:: Assignment ::
Reproduce verbatim only the lines from the one containing "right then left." through the last line below, both included.

Source records
::::::::::
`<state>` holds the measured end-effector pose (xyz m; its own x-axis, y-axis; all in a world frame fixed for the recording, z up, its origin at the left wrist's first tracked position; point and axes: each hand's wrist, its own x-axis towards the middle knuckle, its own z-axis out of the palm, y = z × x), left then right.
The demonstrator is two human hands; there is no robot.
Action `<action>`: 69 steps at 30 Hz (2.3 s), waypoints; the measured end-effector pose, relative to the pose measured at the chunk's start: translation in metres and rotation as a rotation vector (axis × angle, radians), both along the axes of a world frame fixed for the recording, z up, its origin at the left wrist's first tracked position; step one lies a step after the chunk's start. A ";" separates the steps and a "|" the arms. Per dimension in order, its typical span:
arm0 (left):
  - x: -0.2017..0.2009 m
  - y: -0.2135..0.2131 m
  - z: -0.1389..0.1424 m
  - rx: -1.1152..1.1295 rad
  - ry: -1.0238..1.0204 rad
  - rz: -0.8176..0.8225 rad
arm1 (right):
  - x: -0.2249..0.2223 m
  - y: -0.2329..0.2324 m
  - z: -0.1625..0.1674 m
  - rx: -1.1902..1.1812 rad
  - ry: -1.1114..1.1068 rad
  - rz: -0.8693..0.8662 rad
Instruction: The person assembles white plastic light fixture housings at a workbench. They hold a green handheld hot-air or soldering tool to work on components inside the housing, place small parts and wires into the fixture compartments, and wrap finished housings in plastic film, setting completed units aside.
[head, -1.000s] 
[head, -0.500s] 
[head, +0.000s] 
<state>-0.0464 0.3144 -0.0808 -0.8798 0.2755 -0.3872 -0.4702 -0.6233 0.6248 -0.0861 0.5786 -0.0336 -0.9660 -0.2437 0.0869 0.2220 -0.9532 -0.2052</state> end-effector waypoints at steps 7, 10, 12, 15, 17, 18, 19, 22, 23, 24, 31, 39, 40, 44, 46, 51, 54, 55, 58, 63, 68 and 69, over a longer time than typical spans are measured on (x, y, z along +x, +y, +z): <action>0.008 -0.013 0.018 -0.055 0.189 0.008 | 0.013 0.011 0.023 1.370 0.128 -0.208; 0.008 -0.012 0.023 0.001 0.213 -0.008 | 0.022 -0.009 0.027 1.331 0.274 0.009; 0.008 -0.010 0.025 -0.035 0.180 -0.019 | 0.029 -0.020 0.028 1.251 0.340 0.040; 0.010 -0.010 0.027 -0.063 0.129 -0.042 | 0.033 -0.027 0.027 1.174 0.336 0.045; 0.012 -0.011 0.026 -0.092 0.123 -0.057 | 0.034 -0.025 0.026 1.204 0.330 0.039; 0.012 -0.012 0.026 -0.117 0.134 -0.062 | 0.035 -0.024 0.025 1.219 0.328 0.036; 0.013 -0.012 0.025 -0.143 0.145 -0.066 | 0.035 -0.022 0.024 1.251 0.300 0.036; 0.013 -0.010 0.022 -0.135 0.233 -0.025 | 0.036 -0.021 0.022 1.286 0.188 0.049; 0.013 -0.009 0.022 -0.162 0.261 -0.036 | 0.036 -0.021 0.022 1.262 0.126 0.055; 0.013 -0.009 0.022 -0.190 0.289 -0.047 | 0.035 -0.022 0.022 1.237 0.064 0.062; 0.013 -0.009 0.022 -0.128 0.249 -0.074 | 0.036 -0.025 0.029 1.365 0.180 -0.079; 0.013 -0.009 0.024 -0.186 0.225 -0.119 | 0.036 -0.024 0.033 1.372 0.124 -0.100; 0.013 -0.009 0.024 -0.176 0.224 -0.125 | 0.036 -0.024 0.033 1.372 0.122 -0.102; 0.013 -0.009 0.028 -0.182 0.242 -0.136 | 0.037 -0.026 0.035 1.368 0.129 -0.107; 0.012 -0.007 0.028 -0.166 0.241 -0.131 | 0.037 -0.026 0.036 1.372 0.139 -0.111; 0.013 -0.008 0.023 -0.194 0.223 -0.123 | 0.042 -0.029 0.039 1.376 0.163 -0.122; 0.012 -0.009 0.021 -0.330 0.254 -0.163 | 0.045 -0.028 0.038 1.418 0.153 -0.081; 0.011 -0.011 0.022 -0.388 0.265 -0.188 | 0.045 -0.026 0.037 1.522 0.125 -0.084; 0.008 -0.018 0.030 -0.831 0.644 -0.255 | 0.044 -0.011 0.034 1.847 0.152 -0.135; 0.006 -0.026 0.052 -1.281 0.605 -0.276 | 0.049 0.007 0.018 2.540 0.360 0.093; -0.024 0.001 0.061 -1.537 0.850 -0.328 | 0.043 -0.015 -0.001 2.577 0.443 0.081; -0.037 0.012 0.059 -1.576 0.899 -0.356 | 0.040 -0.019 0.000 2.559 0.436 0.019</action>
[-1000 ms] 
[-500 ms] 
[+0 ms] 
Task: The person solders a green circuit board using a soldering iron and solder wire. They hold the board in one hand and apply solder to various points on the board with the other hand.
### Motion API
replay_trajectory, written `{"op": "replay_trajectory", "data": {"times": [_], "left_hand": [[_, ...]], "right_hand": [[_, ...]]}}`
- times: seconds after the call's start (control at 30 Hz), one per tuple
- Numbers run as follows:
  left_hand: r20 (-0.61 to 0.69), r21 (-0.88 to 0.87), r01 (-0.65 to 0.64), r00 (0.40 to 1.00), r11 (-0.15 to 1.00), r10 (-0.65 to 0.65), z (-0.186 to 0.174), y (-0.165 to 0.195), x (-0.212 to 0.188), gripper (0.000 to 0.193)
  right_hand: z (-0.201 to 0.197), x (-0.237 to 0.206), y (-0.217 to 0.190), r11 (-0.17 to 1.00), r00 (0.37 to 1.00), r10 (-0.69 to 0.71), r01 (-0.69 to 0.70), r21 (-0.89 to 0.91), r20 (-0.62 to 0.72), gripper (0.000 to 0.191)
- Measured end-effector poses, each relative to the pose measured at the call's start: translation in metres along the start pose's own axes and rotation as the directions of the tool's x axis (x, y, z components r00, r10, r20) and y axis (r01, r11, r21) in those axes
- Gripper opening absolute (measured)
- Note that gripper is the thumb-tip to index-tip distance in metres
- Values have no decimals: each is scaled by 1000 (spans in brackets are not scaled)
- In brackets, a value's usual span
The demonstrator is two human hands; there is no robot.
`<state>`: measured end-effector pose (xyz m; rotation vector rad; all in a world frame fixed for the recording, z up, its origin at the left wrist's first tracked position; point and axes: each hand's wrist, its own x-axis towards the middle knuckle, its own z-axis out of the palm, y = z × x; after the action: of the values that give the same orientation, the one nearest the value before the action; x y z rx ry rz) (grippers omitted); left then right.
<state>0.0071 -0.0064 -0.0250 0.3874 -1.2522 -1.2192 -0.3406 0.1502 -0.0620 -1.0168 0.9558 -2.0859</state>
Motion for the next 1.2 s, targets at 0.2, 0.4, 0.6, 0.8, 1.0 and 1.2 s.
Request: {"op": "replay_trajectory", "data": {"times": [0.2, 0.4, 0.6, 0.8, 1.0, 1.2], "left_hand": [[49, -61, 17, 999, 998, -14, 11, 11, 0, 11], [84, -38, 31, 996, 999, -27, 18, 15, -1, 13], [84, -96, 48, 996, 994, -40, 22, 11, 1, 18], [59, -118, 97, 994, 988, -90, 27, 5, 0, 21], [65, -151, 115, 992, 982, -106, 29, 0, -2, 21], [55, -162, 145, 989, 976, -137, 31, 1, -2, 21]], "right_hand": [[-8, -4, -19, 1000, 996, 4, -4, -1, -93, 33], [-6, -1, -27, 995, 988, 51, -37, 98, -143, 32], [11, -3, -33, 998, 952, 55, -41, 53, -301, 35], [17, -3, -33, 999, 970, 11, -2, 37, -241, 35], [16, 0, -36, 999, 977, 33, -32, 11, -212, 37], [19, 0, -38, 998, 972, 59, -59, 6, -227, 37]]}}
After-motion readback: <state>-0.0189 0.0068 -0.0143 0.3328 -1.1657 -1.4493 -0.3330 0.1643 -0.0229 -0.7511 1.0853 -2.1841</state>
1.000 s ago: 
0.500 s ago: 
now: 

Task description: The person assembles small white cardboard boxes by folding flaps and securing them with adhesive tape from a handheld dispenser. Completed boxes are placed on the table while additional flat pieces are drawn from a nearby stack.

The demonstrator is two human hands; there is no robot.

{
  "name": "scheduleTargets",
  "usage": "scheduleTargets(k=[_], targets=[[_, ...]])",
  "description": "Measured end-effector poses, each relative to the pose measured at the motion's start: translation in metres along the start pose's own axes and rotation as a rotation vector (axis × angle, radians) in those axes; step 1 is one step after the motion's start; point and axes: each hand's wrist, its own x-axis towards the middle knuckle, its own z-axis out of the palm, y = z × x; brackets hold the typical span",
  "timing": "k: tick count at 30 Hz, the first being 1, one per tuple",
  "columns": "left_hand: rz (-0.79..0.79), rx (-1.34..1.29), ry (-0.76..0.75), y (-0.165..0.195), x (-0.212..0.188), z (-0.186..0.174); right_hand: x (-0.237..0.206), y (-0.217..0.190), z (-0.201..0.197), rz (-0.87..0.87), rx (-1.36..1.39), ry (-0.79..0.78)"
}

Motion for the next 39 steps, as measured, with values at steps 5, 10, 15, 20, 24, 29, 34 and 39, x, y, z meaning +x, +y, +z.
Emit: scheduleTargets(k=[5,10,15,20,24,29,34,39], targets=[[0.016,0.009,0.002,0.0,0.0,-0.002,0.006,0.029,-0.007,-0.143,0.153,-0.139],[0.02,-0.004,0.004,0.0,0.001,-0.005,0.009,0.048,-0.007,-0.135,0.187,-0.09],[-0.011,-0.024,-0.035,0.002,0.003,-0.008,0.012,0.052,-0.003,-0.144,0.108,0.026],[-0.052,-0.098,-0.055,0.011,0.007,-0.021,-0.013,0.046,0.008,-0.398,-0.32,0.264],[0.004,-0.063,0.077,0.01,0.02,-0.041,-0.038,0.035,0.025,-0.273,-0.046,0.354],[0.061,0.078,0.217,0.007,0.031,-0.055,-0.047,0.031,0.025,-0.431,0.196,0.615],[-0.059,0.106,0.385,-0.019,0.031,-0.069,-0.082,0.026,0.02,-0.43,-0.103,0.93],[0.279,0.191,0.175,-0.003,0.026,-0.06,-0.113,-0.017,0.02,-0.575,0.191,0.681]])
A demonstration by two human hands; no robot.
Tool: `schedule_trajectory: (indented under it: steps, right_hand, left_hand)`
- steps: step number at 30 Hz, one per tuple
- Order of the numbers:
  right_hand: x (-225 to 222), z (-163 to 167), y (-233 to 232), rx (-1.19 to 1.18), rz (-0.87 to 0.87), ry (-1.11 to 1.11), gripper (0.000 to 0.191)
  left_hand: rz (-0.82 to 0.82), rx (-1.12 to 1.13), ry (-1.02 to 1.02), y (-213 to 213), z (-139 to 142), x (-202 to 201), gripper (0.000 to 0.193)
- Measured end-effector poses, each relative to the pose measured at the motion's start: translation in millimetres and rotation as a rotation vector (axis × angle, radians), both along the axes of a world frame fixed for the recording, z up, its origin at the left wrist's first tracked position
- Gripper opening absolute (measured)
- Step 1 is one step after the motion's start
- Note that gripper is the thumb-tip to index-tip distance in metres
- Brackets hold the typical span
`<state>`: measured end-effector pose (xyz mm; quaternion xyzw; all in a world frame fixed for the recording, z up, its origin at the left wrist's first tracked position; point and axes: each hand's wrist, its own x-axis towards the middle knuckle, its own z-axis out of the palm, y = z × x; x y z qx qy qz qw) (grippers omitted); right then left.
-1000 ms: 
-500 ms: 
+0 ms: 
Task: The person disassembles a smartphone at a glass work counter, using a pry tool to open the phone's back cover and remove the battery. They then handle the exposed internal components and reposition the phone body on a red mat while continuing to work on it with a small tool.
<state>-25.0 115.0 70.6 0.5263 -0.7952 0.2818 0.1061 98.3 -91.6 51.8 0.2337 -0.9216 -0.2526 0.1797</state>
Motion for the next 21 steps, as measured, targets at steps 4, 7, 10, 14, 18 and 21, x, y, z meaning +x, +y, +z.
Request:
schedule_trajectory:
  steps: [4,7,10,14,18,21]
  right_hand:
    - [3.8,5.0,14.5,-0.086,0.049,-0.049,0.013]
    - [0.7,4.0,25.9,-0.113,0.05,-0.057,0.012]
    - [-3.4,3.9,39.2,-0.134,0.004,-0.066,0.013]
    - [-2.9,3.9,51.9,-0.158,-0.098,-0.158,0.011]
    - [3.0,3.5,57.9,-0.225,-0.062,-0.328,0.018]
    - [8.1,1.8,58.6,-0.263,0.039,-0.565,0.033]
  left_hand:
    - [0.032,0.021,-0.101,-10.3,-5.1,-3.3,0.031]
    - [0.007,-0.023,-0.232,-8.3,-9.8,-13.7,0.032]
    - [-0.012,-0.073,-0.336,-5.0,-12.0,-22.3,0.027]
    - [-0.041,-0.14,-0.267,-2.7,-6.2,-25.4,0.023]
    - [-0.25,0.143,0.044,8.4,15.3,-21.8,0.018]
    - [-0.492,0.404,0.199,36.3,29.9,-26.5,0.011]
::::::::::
:: Output of the task ::
`<state>`: measured end-effector pose (xyz mm; quaternion xyzw; all in a world frame fixed for the recording, z up, its origin at the left wrist's first tracked position; point and axes: each hand's wrist, its own x-axis towards the middle knuckle, its own z-axis out of the palm, y = z × x; x y z qx qy qz qw) (grippers omitted); right then left.
-1000 ms: 
-500 ms: 
+0 ms: 
Task: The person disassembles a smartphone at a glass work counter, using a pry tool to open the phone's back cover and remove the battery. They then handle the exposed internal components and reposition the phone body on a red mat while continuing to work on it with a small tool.
<state>-25.0 115.0 70.6 0.5263 -0.7952 0.2818 0.1061 98.3 -91.6 51.8 0.2337 -0.9216 -0.2526 0.1797</state>
Motion for the next 21 steps, as measured, targets at steps 4, 7, 10, 14, 18 and 21, x, y, z meaning +x, +y, +z.
Request:
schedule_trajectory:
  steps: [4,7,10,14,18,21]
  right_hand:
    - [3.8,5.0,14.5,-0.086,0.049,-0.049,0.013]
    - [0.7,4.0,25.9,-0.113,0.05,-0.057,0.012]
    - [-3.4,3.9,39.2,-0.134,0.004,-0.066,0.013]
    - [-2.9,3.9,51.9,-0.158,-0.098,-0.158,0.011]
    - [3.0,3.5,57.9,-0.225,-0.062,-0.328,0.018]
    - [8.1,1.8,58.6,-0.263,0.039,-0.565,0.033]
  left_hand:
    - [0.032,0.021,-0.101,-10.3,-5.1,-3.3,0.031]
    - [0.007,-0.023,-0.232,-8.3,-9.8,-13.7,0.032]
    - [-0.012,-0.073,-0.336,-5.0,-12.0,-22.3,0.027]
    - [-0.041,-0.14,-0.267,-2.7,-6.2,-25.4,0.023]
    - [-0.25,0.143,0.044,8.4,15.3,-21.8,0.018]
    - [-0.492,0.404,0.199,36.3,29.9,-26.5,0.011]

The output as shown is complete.